The SIAS has an archive daemon that will check every five minutes for the presence of new entries in the FIFO-AQ. This FIFO-AQ will be implemented as a linked-list; where each list entry contains a value that indicates the presence of a new Image Set′ that is waiting processing. The SIAS archive daemon scans the linked-list every five minutes to determine if the list is empty. If the list is empty, the daemon does nothing. However, if the list is not empty, the daemon processes each entry in the list. The steps performed for each entry are: (1) go to the head of the list and obtain the first entry; if the list is empty then quit; (2) use the entry's value to determine the pending Image Set′ location within the SIAS archive file system tree; and then load this value into a pointer variable; (3) confirm that the directory and Image Set′ files exist and confirm that this Image Set′ has not already been processed; (4) update the index of pointers to the Image Sets′ (utilizing either a database or a flat file); (5) if the web server will NOT utilize a database to facilitate dynamic queries to the index of pointers, then update the Hyper-Text Markup Language (HTML) listing of the index of pointers to the Image Sets′; (6) remove this entry from the list; (7) return to step 1 above. Note that the ICMU will only add entries to the FIFO-AQ and the SIAS will only remove entries from the FIFO-AQ.
A Hierarchical Storage Management (HSM) or a Storage Archive Management scheme may be utilized on the SIAS to assist in managing very large volumes of Image Set′ data. Otherwise, a backup strategy should be utilized to provide access to Image Sets′ that have been archived after some time of inactivity. Whatever method is employed to manage the Image Sets′ contained in the SIAS archive file system tree should meet the medical and legal requirements of the particular facility and/or organization.
The SIAS will support many methods of access to the Image Set′ data. Some, or all, of these methods can be utilized for each installation as deemed appropriate. The access methods will be contained in Modules. Some of the modules will be required and some will be optional.
The Printing Module is optional. It can be a part of the SIAS or it can be a separate system. This module will be responsible for formatting the images to be printed on paper. This formatting includes converted the images into a PostScript (PS) or Printer Control Language (PCL) format and sent to the printer. A networked, PostScript, printer with built-in PostScript (PS) support and Line Printer Daemon (LPD) support is suggested for printing. Note that standard filming capability will be provided by the existing CT/MR Scanner system.
The Web Server module will contain Secure Socket Layer (SSL) security; and will be a required module. The Web Server module will allow image retrieval and manipulation of two-dimensional images that can be viewed with any standard web browser capable of viewing images.
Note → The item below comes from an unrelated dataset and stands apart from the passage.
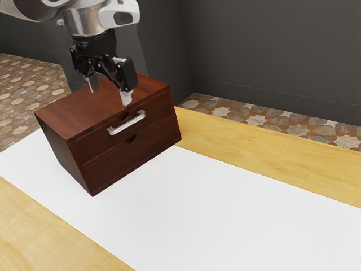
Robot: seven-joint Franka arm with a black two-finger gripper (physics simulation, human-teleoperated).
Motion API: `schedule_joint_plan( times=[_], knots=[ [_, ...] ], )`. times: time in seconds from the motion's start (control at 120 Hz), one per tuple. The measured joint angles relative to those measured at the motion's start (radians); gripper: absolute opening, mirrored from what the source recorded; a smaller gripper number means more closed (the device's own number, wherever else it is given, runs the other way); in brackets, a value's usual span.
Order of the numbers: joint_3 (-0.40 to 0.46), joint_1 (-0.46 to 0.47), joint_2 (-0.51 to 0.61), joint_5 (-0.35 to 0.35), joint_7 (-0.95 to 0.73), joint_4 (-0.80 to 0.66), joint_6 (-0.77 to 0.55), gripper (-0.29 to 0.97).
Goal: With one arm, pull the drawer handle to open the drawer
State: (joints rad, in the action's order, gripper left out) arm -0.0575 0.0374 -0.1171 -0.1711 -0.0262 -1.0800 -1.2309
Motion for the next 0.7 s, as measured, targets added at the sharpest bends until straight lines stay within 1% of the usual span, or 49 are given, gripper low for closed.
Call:
schedule_joint_plan(
  times=[0.167, 0.267, 0.392, 0.492, 0.567, 0.7],
  knots=[
    [-0.001, 0.001, 0.000, -0.002, -0.005, 0.000, -0.085, 0.68],
    [-0.009, -0.016, 0.011, 0.036, -0.018, -0.001, -0.117, 0.68],
    [-0.012, -0.018, -0.002, 0.063, -0.108, -0.037, -0.146, 0.68],
    [-0.015, -0.021, -0.062, 0.070, -0.185, -0.059, -0.135, 0.68],
    [-0.019, -0.043, -0.099, 0.078, -0.236, -0.062, -0.130, 0.68],
    [-0.021, -0.051, -0.113, 0.081, -0.311, -0.063, -0.127, 0.68]
  ],
)
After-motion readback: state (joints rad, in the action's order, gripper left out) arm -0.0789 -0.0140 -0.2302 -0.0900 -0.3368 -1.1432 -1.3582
The suggested image formats are Graphics Interchange Format (GIF) and Bitmap (BMP) since these formats should be viewable from most any browser. Secure access to the Web Server can be obtained via Local Area Network (LAN) connectivity (including Wireless), via Wide Area Network (WAN) connectivity utilizing a Virtual Private Network (VPN), and via the Internet. This connectivity will be provided via internetwork access routing devices (i.e. network router). The Web Server module can be contained in the SIAS, or it can be a standalone module on a separate system.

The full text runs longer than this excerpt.